Thaia beamed and promised to cooperate.

On the skiff, she did. The ocean soothed her, its simple presence around them granting her a tranquility she never seemed to fully attain when ashore. On the sea, Thaia’s perpetual motion slowed and often stopped, content to watch the world pass her by instead of the other way around.

On land, looking into the gossamer light inside the cave, Thaia did _not_ cooperate.

“Remember,” Indah told Thaia yet again as she crouched beside her, “you have to remember to stay calm.”

Thaia slowly turned to look at her, completely incredulous. “Mother, do you _really_ think that’s reassuring?”

“Its simplicity should be. Remain calm. Then go forward and do not stray.”

“That’s even less reassuring. And how am I supposed to remain calm when those arachnids are all right there? Beside me and above me and maybe behind me and—”

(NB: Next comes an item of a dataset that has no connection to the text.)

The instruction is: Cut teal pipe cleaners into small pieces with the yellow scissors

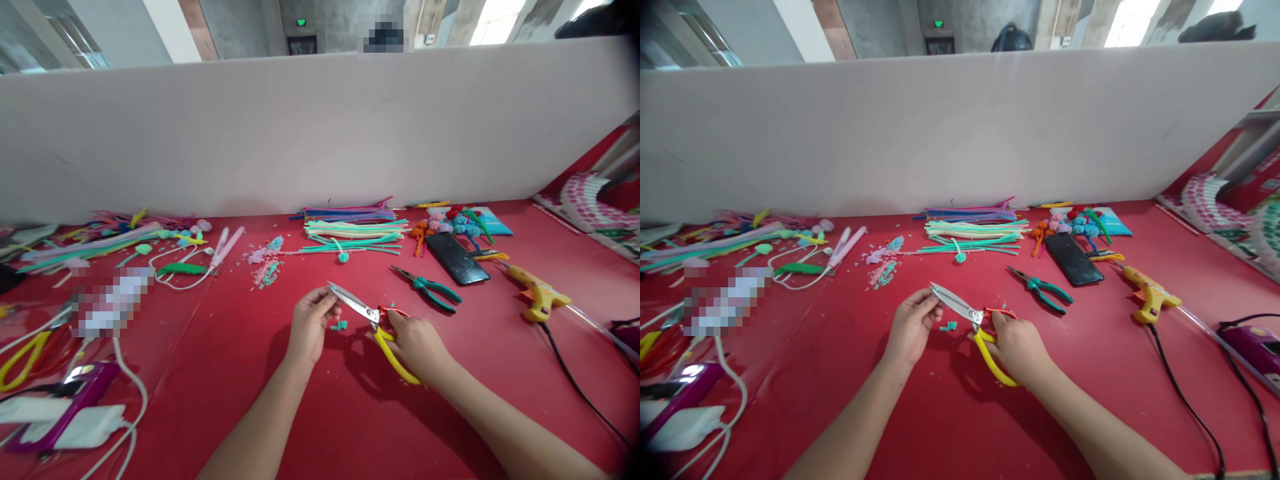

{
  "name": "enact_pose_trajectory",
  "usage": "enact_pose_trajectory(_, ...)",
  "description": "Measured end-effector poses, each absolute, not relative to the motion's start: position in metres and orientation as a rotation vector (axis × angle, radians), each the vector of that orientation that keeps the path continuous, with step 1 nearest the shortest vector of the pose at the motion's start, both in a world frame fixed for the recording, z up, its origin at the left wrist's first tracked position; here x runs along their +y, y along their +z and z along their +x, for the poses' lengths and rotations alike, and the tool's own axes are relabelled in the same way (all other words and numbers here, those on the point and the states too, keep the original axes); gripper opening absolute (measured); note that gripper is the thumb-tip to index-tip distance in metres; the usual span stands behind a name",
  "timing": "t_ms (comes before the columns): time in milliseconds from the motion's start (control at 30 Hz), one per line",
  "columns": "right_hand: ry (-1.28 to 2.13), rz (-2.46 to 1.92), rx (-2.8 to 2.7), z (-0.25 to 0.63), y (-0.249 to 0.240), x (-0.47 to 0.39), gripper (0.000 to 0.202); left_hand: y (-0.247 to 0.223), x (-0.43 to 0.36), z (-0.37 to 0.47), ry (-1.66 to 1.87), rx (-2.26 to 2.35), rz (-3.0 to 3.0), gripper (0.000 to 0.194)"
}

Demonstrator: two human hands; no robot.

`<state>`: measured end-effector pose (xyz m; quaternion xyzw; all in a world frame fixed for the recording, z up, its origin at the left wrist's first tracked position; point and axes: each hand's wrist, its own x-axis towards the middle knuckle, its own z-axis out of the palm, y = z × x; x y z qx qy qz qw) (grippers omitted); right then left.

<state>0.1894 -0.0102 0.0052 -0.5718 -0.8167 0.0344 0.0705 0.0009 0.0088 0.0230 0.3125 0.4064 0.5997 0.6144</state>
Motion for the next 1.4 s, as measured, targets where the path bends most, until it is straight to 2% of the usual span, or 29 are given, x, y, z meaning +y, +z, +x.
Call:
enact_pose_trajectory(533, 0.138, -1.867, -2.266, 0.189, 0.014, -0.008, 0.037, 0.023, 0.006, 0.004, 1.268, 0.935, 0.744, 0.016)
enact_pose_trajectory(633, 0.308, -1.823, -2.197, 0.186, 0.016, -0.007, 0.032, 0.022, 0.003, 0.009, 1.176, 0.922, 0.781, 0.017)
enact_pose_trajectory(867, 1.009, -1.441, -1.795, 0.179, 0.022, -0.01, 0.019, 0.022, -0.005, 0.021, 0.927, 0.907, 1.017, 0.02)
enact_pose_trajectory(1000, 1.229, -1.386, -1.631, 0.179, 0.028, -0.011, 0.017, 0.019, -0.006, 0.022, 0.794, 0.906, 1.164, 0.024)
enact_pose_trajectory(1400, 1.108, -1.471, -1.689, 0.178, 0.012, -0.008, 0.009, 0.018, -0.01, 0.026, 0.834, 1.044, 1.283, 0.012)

Before her daughter could get herself worked up—Thaia’s anxiety, like her imagination, had to tendency to get away from her—Indah put her arm over Thaia’s shoulders and pulled her close. “You will be fine. Keep your eyes on the exit the entire time and you won’t even see one. And if you cannot see it, is it really there?”

Thaia waved an arm at the cave. “It’s definitely there if it jumps on you.” She gasped. “What if it jumps on my face?”

Indah sighed.

On her part, Thaia wholeheartedly escalated her fear. “What if it jumps on _your_ face? How will you protect me, then?”

Indah sighed again.

Thaia frowned at her, pointing an accusatory finger. “And _you_ said that even though I can’t see Parnitha at night that _it’s_ still there, so wouldn’t the same go for the arachnids?”

While Indah truly appreciated her child’s intellect, there were moments when she wished Thaia’s interests ran toward language arts. Many moments, moments such as this one, where Indah ended up simultaneously proud, exasperated, and forcefully reminded of her daughter’s father. Thaia’s innate curiosity for how things worked and the scientific precepts and mathematical concepts behind them was every centimeter a trait inherited from Sula. And, like Thaia’s eye color, the reminder carried remembrance, regret, and reassurance.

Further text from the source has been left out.